/ObjectPoseEstimationDatasets

A repo to summarize datasets and rendering methods used for Object Pose Estimation

Primary LanguagePythonMIT LicenseMIT

ObjectPoseEstimationDatasets

A repo to summarize datasets used for object pose estimation and rendering methods used to generate synthetic training data.

In the following tables, 3D CAD model is noted as model and 2D pictured object is noted as object.

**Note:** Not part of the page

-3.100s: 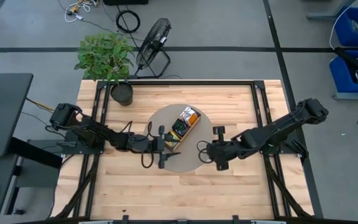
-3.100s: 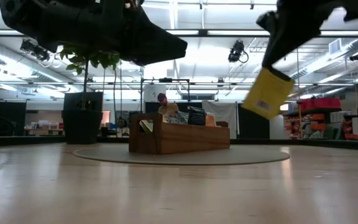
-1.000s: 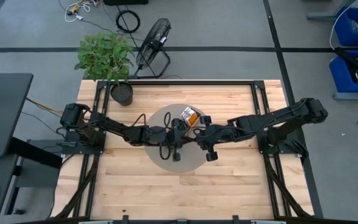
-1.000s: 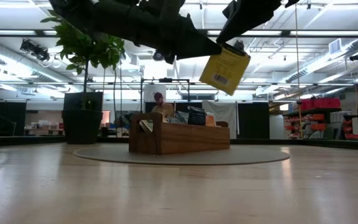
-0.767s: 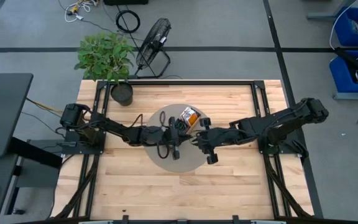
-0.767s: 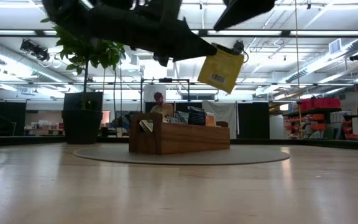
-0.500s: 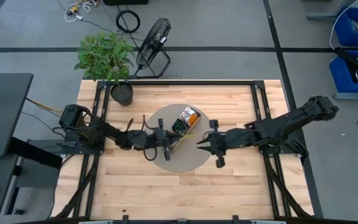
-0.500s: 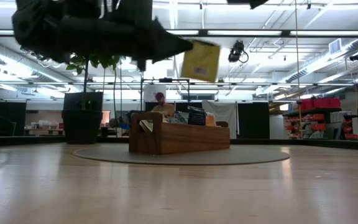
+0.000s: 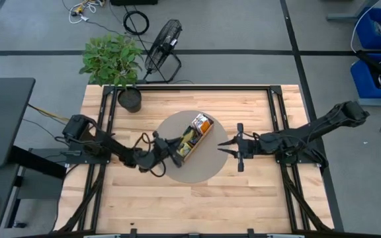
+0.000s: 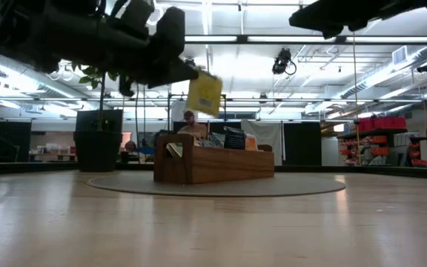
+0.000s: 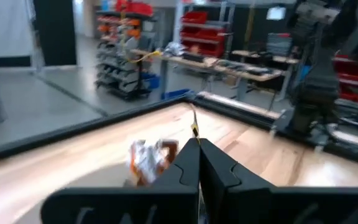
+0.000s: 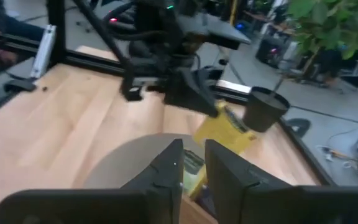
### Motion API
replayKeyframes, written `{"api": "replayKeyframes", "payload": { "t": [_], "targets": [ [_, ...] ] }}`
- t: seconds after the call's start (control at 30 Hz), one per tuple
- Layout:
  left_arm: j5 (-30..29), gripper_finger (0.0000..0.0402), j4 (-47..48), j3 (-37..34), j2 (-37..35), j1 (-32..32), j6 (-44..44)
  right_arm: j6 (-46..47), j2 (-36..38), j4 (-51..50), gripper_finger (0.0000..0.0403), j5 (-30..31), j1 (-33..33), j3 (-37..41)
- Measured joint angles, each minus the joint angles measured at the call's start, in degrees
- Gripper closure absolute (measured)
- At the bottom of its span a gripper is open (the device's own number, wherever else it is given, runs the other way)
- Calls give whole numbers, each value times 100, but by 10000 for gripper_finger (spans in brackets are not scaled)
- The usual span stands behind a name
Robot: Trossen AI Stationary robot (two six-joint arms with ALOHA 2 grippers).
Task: Pick & Place Tea
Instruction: Put the yellow tea bag into the left section of the wooden organizer
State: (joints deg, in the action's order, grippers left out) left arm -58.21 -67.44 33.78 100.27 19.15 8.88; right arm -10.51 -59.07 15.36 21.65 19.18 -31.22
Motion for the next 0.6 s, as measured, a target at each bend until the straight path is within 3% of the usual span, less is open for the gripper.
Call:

Papers resuming some related datesets can be found here and here

Table of Content

Objects in the controlled environments

This table lists the datasets commonly known as BOP: Benchmark 6D Object Pose Estimation, which provide accurate 3D object models and precise 2D-3D alignment.

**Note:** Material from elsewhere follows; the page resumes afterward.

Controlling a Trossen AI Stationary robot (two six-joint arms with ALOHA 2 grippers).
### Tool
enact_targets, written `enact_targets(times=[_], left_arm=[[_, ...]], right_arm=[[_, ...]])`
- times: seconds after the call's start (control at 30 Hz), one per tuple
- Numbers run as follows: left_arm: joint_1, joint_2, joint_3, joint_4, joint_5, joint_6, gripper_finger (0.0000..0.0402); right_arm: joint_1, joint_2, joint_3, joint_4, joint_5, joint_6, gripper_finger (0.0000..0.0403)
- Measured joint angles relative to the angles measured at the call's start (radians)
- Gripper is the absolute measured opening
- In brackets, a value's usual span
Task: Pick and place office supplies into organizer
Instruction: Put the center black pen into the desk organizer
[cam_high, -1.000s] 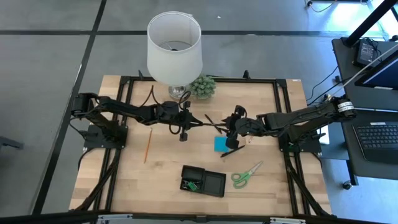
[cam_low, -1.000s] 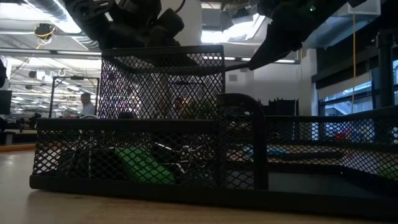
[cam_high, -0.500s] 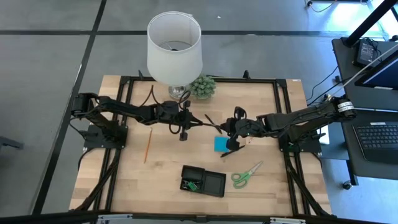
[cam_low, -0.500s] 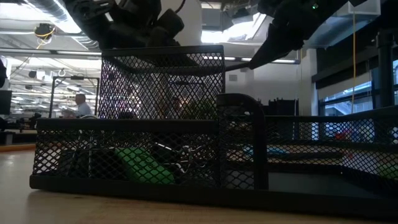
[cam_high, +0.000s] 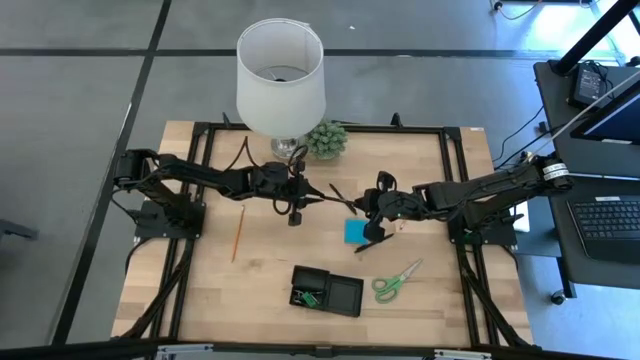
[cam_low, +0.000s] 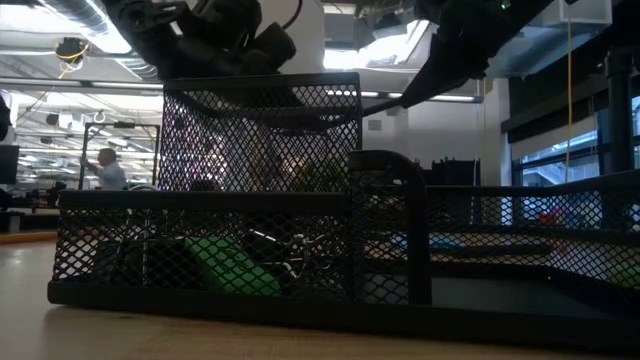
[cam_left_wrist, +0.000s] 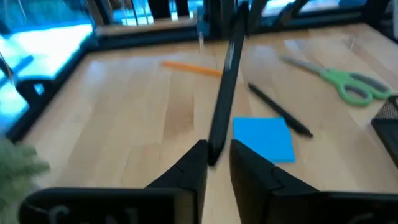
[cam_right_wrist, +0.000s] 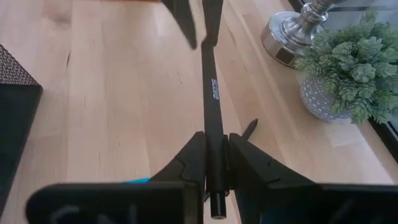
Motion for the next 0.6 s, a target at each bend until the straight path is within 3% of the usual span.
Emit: enact_targets(times=[0.13,0.27,0.4,0.6], left_arm=[[-0.001,0.0,-0.003,-0.051,0.022,-0.074,0.0097],[-0.003,-0.022,-0.003,-0.065,0.122,-0.167,0.0127],[-0.016,-0.062,-0.003,-0.256,0.132,-0.17,0.0143],[-0.022,-0.101,-0.003,-0.615,0.056,-0.189,0.0144]], right_arm=[[-0.001,-0.001,0.07,-0.117,0.023,0.006,0.0055],[-0.001,-0.001,0.162,-0.272,0.019,0.027,0.0055],[0.008,-0.001,0.278,-0.394,-0.042,0.04,0.0055],[0.069,0.006,0.411,-0.44,-0.183,0.132,0.0056]])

You can download all the BOP datasets here and use the toolkit provided by the authors.

You can use our code ply2obj.py to convert original .ply files to .obj files, and run create_annotation.py to create a single annotation file for all the scenes in a dataset.

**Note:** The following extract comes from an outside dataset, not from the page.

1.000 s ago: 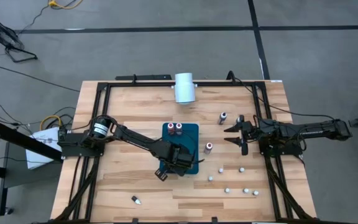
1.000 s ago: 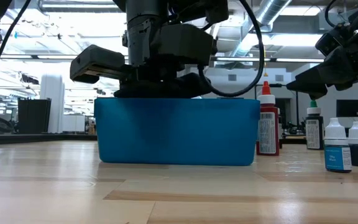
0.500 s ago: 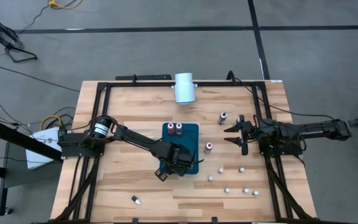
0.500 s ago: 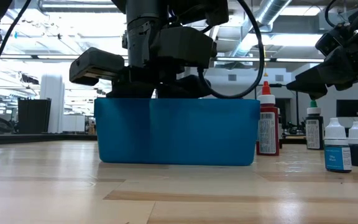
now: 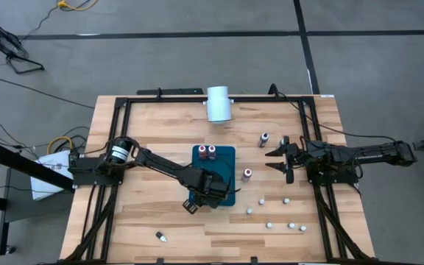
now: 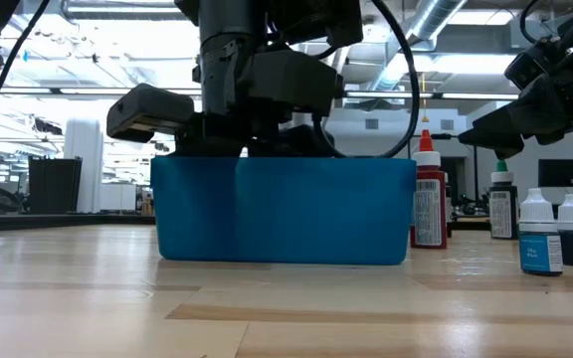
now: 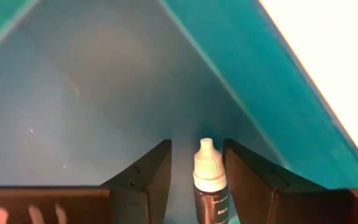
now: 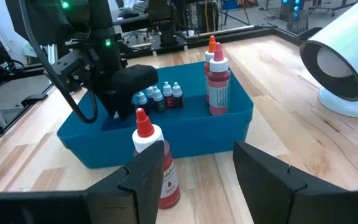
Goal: Pick & Place food coloring
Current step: Put the small black food coloring bottle into the blue bin
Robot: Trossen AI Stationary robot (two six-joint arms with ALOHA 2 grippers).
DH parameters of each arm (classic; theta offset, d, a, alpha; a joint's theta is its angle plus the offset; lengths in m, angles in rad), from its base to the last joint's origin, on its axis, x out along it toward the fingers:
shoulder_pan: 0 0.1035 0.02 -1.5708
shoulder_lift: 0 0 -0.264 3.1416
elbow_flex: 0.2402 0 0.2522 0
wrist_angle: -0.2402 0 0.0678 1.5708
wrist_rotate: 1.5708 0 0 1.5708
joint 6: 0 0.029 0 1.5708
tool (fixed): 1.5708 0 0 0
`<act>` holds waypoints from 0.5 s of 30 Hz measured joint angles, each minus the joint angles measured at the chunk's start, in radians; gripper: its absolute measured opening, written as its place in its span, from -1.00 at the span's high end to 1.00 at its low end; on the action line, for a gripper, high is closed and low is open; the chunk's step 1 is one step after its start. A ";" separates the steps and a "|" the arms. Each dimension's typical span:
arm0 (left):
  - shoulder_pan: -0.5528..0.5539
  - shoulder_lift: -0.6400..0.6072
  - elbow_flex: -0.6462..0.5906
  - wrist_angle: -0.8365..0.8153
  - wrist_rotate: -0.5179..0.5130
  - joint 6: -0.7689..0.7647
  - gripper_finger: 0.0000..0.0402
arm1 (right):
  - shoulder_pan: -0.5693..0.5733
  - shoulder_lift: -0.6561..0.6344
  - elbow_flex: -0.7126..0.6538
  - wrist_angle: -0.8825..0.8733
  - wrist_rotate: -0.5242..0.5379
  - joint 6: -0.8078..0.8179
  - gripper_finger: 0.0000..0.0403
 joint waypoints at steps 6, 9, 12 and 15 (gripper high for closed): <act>0.003 0.014 0.000 0.012 0.002 0.000 0.34 | 0.000 0.000 0.000 0.000 0.000 0.000 0.09; 0.003 0.014 0.000 0.015 -0.007 0.007 0.40 | 0.000 0.000 0.000 0.000 0.000 0.000 0.09; 0.002 0.014 0.000 0.013 -0.013 -0.001 0.49 | 0.000 0.000 0.000 0.000 0.000 0.000 0.09; 0.002 0.014 0.000 0.011 -0.014 -0.010 0.60 | 0.000 0.000 0.000 0.000 0.000 0.000 0.09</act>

Datasets format can be found here, we use instance id in our annotation to indicate different instances pictured in the same image.

Dataset Sample image Annotation Statistics Reference
HomebrewedDB 6D pose + Depth + BoundingBox 33 models in 13 videos with 17,420 frames Preprint 2019
YCB-Video 6D Pose + Depth + Mask 21 models in 92 videos with 133,827 frames RSS 2018
T-LESS 6D Pose + Depth 30 models in 20 videos with ~49K frames WACV 2017
Doumanoglou 6D Pose + Depth 2 models in 3 videos with 183 frames CVPR 2016
Tejani 6D Pose + Depth 6 models in 6 videos with 2,067 frames ECCV 2014
Occluded-LINEMOD 6D Pose + Depth 8 models in 1,214 frames with 8,992 objects ECCV 2014
LINEMOD 6D pose + Depth for one object 15 models in 15 videos with 18,273 frames ACCV 2012

Objects in the wild

In this table, Pix3D and ScanNet provide precise 2D-3D alignment while others only provide a coarse alignment.

PASCAL3D+ is the de facto benchmark used for viewpoint estimation.

ScanNet is usually used to evaluate scene reconstruction and segmentation.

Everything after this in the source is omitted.